Documents Confirm Sex Trafficking ‘Fastest Growing Criminal Enterprise’ During Biden-Harris Open Border Administration
“The sex trafficking of minors, and human trafficking as a whole, is one of the fastest-growing criminal enterprises in the U.S.,” said Homeland Security Investigations Special Agent in Charge Mark Dawson, according to a special report last week by Madeleine Rowley at The Free Press.
The report follows the work of “an informant” named “Lisa” (not her real name), who runs a nonprofit foundation called Shepherd’s Watch – which uses technology “to disrupt and dismantle sex-trafficking rings.”
Lisa and her investigators at Shepherd’s Watch help to locate victims of sex trafficking and their pimps and then provide their data to law enforcement.
“Law enforcement is understaffed and stretched too thin,” says Lisa, according to the report. “That’s where we come in.”
Rowley posed a key question to Lisa:
I ask her if the sex trafficking of migrant girls had increased since the Biden administration threw open the border, leading to 8 million migrants crossing the southern border since 2021. “Yes,” she says. “Nearly all of my sex-trafficking rings now are migrant girls. The ads exploded within the first three months of the border being open. We started noticing new sites and ads in Spanish.

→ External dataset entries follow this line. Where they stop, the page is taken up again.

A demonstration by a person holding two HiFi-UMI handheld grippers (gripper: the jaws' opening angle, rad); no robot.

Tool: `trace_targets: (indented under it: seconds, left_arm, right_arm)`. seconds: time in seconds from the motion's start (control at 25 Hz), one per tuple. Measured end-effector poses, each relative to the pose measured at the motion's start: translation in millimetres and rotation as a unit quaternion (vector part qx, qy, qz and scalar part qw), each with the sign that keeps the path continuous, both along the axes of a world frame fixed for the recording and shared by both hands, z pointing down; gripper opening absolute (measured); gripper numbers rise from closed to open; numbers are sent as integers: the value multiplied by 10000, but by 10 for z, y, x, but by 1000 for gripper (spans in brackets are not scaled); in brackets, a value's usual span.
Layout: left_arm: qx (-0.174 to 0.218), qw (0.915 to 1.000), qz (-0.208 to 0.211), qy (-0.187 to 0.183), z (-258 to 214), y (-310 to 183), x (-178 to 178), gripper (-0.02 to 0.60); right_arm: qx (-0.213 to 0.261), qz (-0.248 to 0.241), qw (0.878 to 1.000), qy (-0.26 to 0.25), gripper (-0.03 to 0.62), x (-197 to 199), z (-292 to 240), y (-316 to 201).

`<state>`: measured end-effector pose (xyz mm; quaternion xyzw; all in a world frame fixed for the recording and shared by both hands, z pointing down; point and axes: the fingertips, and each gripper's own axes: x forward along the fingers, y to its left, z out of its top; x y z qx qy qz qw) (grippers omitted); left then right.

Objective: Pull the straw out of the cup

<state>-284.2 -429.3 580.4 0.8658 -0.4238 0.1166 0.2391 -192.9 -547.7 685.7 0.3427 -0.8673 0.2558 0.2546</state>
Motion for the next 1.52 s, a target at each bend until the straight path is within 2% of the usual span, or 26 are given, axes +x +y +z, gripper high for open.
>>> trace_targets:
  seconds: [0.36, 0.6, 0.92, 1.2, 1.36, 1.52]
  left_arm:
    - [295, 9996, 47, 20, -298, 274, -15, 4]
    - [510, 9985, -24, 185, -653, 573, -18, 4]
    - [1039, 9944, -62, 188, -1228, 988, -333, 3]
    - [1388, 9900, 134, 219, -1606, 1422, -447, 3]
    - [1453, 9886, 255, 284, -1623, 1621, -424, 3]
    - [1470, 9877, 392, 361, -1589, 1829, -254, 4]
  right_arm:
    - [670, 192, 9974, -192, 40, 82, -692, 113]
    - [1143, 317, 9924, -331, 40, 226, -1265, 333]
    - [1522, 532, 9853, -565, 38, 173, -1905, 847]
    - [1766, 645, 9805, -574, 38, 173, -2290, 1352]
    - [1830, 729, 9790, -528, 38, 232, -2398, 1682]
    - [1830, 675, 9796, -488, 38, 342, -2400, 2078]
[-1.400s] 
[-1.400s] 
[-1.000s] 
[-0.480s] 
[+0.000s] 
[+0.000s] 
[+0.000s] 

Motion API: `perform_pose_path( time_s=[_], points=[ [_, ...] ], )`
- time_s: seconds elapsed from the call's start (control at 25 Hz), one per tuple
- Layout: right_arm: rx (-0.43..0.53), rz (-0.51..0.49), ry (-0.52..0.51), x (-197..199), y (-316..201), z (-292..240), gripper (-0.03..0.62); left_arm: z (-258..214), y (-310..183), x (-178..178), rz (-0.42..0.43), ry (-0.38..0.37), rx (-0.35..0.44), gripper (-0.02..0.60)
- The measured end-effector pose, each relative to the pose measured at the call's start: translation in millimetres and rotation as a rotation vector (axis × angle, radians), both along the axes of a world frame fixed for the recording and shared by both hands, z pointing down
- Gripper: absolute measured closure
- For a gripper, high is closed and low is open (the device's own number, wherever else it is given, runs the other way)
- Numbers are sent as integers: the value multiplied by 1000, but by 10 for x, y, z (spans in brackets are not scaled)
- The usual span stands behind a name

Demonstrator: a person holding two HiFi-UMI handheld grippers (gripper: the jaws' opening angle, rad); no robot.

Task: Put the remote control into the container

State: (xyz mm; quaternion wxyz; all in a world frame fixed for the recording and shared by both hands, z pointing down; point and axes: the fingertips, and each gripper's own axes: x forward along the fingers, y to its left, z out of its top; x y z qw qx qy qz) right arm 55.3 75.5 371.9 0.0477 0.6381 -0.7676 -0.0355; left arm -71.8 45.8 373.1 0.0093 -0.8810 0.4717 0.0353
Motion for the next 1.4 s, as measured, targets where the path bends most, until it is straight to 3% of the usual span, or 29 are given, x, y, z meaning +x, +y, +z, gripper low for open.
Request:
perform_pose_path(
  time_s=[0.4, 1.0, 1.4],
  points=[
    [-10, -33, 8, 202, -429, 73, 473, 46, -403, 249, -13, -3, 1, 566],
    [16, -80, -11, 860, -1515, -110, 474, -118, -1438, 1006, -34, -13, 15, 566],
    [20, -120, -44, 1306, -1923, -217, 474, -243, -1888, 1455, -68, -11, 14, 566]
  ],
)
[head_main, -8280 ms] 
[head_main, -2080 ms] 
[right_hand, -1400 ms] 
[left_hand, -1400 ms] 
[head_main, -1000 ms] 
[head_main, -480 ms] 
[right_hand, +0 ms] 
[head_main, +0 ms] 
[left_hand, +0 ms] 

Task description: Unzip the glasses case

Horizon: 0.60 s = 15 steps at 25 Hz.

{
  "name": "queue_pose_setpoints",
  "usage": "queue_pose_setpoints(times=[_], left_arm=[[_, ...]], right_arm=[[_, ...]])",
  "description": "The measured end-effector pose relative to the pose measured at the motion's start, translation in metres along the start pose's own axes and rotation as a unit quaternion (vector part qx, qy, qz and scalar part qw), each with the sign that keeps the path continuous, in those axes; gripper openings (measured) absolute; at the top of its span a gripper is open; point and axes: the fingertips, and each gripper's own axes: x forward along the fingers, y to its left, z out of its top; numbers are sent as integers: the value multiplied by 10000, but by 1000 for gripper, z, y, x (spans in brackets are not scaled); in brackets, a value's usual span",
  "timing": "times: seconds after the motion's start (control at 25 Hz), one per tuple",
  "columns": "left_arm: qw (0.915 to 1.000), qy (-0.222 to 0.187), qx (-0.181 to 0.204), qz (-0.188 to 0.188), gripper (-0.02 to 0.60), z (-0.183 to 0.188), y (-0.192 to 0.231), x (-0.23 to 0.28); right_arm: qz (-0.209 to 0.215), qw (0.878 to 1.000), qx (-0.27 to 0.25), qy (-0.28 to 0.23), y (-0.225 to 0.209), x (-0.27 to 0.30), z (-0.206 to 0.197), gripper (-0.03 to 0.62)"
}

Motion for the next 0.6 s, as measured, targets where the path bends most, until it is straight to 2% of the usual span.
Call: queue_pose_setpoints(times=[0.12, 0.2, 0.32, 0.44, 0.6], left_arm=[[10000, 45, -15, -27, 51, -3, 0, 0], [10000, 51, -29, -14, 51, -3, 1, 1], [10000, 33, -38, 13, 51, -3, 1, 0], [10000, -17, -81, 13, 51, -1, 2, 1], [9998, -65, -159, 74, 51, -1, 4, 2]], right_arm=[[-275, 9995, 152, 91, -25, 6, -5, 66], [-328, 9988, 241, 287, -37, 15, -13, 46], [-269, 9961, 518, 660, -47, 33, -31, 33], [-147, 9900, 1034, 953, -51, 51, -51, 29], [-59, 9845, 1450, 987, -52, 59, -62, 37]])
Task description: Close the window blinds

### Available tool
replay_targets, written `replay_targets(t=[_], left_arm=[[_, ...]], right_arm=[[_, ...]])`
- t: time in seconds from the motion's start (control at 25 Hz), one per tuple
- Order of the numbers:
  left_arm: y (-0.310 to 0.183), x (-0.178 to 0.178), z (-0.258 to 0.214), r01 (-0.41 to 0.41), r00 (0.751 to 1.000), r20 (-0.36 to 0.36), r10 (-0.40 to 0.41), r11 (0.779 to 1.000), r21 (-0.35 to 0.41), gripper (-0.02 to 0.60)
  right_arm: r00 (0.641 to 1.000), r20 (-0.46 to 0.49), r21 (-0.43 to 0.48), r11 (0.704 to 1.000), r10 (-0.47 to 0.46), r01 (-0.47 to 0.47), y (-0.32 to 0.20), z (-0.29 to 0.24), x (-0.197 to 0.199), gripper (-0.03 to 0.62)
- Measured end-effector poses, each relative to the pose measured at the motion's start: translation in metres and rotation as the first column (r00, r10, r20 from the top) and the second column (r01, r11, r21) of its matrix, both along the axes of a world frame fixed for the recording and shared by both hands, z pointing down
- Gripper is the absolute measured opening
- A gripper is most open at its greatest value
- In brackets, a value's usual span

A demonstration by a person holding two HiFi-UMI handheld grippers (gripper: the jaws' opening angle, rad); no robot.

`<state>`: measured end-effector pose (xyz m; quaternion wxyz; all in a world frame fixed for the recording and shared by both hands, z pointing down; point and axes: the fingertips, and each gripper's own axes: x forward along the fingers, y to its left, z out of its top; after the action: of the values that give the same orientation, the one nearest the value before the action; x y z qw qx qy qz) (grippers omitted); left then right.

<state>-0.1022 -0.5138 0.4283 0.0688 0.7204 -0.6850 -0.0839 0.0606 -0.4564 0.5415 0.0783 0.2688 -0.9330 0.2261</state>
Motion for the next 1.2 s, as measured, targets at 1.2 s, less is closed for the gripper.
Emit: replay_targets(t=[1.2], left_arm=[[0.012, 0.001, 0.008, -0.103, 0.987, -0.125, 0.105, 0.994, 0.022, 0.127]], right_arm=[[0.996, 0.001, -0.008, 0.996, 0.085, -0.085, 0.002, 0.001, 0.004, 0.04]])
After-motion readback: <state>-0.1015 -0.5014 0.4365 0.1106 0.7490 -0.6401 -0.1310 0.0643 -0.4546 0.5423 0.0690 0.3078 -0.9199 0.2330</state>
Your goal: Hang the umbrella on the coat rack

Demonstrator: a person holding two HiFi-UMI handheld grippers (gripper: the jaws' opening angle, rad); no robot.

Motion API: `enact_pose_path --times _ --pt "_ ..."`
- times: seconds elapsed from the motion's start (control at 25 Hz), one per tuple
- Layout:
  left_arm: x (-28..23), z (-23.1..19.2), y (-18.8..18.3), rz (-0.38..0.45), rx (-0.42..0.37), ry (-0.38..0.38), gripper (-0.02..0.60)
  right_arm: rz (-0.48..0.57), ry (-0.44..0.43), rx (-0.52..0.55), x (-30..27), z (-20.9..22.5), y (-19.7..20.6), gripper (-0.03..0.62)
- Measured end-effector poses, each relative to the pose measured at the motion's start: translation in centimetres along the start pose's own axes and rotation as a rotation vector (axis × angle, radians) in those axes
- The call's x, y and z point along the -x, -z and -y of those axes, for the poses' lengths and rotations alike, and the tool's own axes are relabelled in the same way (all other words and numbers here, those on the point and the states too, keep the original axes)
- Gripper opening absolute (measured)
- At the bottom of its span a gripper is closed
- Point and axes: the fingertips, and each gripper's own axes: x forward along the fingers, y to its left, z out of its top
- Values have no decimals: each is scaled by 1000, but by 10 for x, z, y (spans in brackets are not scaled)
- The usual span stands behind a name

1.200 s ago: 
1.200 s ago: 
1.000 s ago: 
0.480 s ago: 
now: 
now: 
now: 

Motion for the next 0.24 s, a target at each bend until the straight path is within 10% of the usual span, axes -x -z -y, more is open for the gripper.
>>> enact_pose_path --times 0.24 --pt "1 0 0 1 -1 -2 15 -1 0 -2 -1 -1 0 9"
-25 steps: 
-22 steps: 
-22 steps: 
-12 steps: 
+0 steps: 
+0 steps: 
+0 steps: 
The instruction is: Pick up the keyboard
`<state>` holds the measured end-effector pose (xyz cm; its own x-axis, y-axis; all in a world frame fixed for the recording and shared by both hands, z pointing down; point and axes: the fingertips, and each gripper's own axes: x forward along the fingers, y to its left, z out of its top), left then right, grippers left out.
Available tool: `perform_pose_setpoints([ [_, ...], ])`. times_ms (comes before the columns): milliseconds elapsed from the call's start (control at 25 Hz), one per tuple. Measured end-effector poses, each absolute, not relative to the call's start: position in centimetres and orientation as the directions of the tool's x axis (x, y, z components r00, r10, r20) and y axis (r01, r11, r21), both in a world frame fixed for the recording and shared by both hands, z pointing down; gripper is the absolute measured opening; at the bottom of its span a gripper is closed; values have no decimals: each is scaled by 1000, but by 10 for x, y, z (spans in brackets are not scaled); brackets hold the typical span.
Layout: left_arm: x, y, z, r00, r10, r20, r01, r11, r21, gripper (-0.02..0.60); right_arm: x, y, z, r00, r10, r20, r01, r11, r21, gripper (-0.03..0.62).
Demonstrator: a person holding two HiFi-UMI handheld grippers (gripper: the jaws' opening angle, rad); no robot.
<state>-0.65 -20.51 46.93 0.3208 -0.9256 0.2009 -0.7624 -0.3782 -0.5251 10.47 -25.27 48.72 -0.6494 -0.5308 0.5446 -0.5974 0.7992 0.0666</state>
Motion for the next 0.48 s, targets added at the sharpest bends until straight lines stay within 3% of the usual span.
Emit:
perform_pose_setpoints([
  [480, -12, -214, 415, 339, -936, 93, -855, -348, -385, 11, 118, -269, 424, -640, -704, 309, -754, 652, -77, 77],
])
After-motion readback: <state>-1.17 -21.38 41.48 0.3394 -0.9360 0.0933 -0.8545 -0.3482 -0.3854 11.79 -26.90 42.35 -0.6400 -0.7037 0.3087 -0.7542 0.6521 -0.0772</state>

That was very few before. Then sites dedicated to Latino girls popped up everywhere.” Since the border opened, Lisa added, over 90 percent of the ads are for migrant girls.
“If I wanted to, I could order a girl within 15 minutes,” Lisa told Rowley. “It’s that easy.”
Supposedly, the mission of the U.S. Department of Health and Human Services’ (HHS) Office on Trafficking in Persons is “[t]o address human trafficking by supporting and leading systems that prevent trafficking and protect survivors, helping them rebuild their lives and become self-sufficient.”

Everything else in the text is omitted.